● **Recorded information**
# # # #

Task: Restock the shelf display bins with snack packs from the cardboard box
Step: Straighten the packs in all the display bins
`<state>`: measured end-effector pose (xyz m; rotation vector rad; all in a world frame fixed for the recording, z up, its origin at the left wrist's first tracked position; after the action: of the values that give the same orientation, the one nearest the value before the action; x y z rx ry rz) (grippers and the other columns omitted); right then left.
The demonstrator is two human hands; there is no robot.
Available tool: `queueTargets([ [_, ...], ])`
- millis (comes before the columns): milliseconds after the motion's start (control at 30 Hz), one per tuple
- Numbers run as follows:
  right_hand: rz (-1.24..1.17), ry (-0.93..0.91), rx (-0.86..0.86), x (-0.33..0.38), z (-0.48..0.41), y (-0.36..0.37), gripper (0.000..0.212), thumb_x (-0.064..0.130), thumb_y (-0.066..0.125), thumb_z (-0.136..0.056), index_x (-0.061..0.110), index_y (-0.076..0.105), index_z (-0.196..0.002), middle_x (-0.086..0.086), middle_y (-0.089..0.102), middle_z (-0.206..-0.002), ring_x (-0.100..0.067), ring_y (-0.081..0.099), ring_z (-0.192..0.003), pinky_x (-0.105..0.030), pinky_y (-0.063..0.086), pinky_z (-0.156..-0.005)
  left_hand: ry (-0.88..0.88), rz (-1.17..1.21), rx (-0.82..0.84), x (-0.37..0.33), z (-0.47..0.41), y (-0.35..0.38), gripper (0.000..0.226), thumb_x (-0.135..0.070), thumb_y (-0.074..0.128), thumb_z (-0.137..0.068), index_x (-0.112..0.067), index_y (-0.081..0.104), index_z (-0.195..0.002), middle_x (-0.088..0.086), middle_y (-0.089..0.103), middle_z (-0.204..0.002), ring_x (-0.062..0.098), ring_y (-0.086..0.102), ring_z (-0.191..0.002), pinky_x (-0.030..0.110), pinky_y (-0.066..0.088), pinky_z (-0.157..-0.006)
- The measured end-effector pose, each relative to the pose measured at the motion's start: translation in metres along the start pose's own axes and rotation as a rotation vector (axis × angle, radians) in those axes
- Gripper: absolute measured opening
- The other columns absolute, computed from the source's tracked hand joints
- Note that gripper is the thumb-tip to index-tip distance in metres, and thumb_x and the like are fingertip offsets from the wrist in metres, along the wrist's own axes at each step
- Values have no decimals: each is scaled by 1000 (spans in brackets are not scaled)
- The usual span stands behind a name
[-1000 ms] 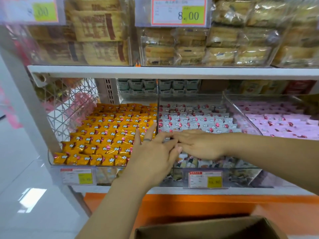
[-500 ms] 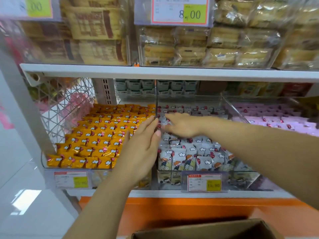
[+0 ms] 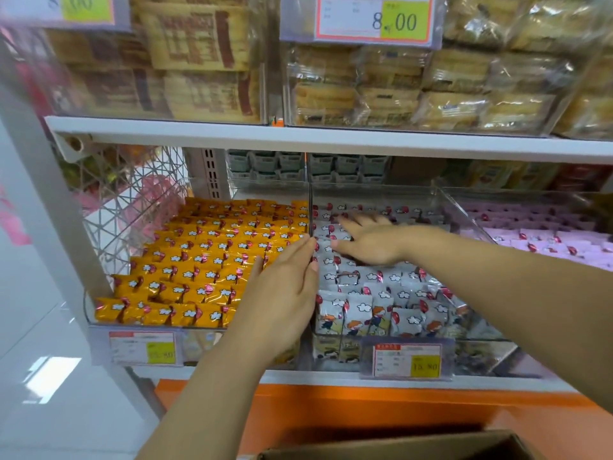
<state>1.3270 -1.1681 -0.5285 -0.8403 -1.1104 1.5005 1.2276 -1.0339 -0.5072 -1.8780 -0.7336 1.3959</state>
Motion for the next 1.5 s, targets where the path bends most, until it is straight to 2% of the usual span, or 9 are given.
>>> queueTargets([
  [100, -2, 116, 17, -15, -9, 17, 75, 69, 20, -92, 32, -8, -151, 2, -13, -160, -32, -12, -146, -56, 0, -117, -5, -5, 2, 0, 0, 0, 47, -32, 24, -104, -28, 21, -151, -17, 16, -157, -1, 9, -144, 35, -4, -120],
  [300, -38, 3, 48, -15, -1, 1, 69, 62, 19, -96, 26, 4, -153, -2, -1, -161, -26, -1, -147, -48, 1, -119, -17, 34, 12, 0, 2, 1, 47, -31, 25, -104, -27, 21, -151, -14, 17, -157, 0, 10, -144, 40, 1, -121],
  [467, 3, 177, -71, -50, -15, -4, 85, 81, 14, -82, 36, -9, -150, 1, -16, -159, -30, -15, -145, -57, -4, -116, -8, 63, 3, 0, 2, 1, 47, -31, 26, -104, -26, 23, -151, -12, 19, -157, 2, 12, -145, 41, 7, -121],
  [567, -71, 223, 6, -58, -15, 6, 83, 78, 15, -85, 34, -6, -151, -3, -5, -160, -29, -4, -147, -50, -2, -117, 1, 76, 1, 2, -1, 0, 47, -31, 27, -104, -25, 24, -150, -12, 21, -157, 3, 14, -145, 41, 10, -120],
  [800, -115, 181, 32, -52, -12, -5, 90, 79, 20, -82, 23, 17, -152, -7, 18, -158, -29, 22, -144, -47, 16, -115, 8, 100, 3, 4, -2, -1, 46, -29, 28, -104, -23, 29, -149, -9, 24, -156, 7, 17, -145, 42, 12, -120],
  [900, -90, 89, -143, -26, -21, -18, 81, 74, 23, -87, 28, 8, -152, -3, 8, -160, -28, 17, -145, -45, 16, -116, 6, 108, -13, 4, -4, -2, 45, -28, 29, -104, -22, 31, -148, -8, 26, -156, 8, 20, -144, 41, 13, -120],
  [1200, 1, -95, -104, 8, -24, -12, 61, 55, 24, -99, 20, 27, -149, -5, 28, -155, -24, 29, -140, -34, 25, -111, 14, 98, -28, 2, -4, -4, 44, -27, 30, -104, -22, 32, -148, -8, 27, -156, 8, 22, -143, 41, 15, -119],
  [1333, -156, 60, -16, -37, -18, -15, 66, 57, 23, -97, 16, 25, -149, -12, 38, -149, -28, 41, -132, -41, 28, -113, 13, 92, -27, 1, -4, -4, 45, -28, 29, -104, -22, 31, -148, -8, 26, -156, 8, 20, -143, 40, 15, -119],
  [1500, -70, 254, 134, -79, -3, 4, 85, 75, 8, -84, 22, 29, -148, -9, 21, -157, -30, 18, -145, -51, 9, -118, 10, 89, -33, 0, -5, -5, 44, -27, 29, -104, -22, 33, -148, -8, 27, -156, 8, 22, -143, 39, 15, -120],
])
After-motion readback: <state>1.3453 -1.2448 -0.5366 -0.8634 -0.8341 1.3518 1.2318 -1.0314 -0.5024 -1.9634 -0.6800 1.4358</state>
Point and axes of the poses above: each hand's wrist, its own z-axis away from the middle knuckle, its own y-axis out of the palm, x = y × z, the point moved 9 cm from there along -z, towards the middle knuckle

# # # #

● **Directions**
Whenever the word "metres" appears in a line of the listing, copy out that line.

● **Written reply**
- The measured end-effector pose, each relative to the pose measured at the motion's start: translation in metres along the start pose's own axes and rotation as a rotation vector (axis × angle, radians) in those axes
- Note that gripper is the thumb-tip to index-tip distance in metres, and thumb_x and the like are fingertip offsets from the wrist in metres, along the wrist's own axes at each step

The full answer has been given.